The second mistake of Turkish diplomacy was to wager that Armenia’s president Serge Sarkissian was ready to make concessions on the Karabakh conflict in order to have open borders with Turkey. Sarkissian was already under heavy pressure (especially from the Armenian diaspora) for agreeing in the protocols to “implement a dialogue on the historic dimension” -  a clear reference to the events of 1915.

Armenian diplomats had already hailed the protocols as a “victory” on the grounds that they had dissociated the Karabakh conflict from Armenia-Turkey relations, thus allowing the former to be addressed on its own merits; so by making a further concession on Karabakh question would entail even further opposition - both among the diaspora and within Armenia itself.

Now, Yerevan too feels that Turkey deceived it, and that the whole negotiations were a Turkish manoeuvre to avoid international pressure from Washington and the European Union on the question of recognition of the genocide of 1915.

Indeed, Turkey’s effort once more to link Turkish-Armenian relations with the Karabakh conflict can be seen as a third strategic mistake in its own right. The result was that after all the work invested in the beginnings of a reconciliation process, Turkey retreated to first base: no normalisation of relations with Armenia, and no opening of borders without a solution of the Karabakh conflict (on terms reflecting Azerbaijani diplomatic preferences).

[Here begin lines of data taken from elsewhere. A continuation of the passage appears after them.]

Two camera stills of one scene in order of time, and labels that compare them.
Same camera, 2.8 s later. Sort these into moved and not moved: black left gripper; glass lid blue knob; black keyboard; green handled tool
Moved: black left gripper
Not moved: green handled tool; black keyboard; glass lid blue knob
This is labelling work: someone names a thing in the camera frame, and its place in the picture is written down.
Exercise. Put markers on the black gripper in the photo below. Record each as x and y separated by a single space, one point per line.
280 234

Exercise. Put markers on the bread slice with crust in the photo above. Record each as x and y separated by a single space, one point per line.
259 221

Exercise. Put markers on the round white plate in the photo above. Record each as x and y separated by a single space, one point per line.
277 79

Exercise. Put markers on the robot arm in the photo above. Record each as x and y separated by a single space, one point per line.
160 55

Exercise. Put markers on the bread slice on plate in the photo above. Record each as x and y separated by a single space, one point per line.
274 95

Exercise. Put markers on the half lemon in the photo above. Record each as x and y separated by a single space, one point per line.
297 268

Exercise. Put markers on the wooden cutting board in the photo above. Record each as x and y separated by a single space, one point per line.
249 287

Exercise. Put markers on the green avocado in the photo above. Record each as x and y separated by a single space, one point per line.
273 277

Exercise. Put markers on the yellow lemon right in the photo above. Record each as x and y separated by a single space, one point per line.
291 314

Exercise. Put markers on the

This stance represents a vote for the status quo in the Caucasus - including a continuation of “frozen conflicts” and the double-blockade on Armenia.

The Georgia-Russia war of August 2008 is evidence that frozen conflicts can suddenly turn very hot. The frontlines of the Nagorno-Karabakh dispute have been increasingly tense since mid-2010, with several military clashes involving the death of personnel on both sides. A further escalation is a serious possibility. The dangerous and unpredictable effects of such an outcome would both confirm the failure of recent diplomacy and threaten to destroy what limited progress has been made.

A mixed signal

The ceremony at Akhtamar - disputatious in some respects as it was - is one example of this progress. Hürriyet reports that following the event there, more people in Turkey are openly reclaiming their long-buried Armenian identity; that there are plans to restore more decayed Armenian churches;  and that a mass is planned for the church of Arakelots in Kars, on the Turkey-Armenia border.

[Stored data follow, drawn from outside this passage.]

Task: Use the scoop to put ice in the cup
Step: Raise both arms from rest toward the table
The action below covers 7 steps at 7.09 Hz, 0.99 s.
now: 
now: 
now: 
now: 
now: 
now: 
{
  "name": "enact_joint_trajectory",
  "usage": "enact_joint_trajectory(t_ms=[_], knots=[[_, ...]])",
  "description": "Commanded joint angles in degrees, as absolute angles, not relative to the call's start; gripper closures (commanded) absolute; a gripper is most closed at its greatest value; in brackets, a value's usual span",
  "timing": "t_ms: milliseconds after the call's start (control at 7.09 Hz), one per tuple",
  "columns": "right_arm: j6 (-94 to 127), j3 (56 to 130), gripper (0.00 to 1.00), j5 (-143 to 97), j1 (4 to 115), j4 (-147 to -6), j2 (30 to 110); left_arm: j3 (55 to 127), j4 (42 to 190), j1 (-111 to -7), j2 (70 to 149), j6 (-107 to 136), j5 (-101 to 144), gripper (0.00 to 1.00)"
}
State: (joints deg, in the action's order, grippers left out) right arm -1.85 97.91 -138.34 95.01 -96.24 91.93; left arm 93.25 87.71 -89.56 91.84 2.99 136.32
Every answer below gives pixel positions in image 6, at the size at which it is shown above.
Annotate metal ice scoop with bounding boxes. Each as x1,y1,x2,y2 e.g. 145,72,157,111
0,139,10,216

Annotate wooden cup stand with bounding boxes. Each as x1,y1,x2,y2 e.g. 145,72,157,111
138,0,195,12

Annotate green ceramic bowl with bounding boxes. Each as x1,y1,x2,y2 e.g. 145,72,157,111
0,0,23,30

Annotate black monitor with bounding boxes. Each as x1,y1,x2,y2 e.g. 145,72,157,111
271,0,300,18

These are elements of a deeper shift in historical perceptions and identities in Turkey, which will surely continue even amid a wider geopolitical deadlock. All the more reason to restore momentum to diplomacy in the region, to ensure that the changes that are happening will be and remain peaceful.

Yet this is not the whole story. Days after the ceremony, Armenian visitors to the Holy Cross / Sourp Khach church were forbidden from praying by police guarding the place. At the same time, the Turkish administration authorised the opposition (nationalist) parliamentarian Devlet Bahceli to pray in the ruins of the Holy Virgin Cathedral in Ani, the old Armenian capital on the Armenia-Turkey border. How to read the messages coming out of Ankara, less than five years before the centenary of the Armenian genocide? History might be on the move, but at what speed?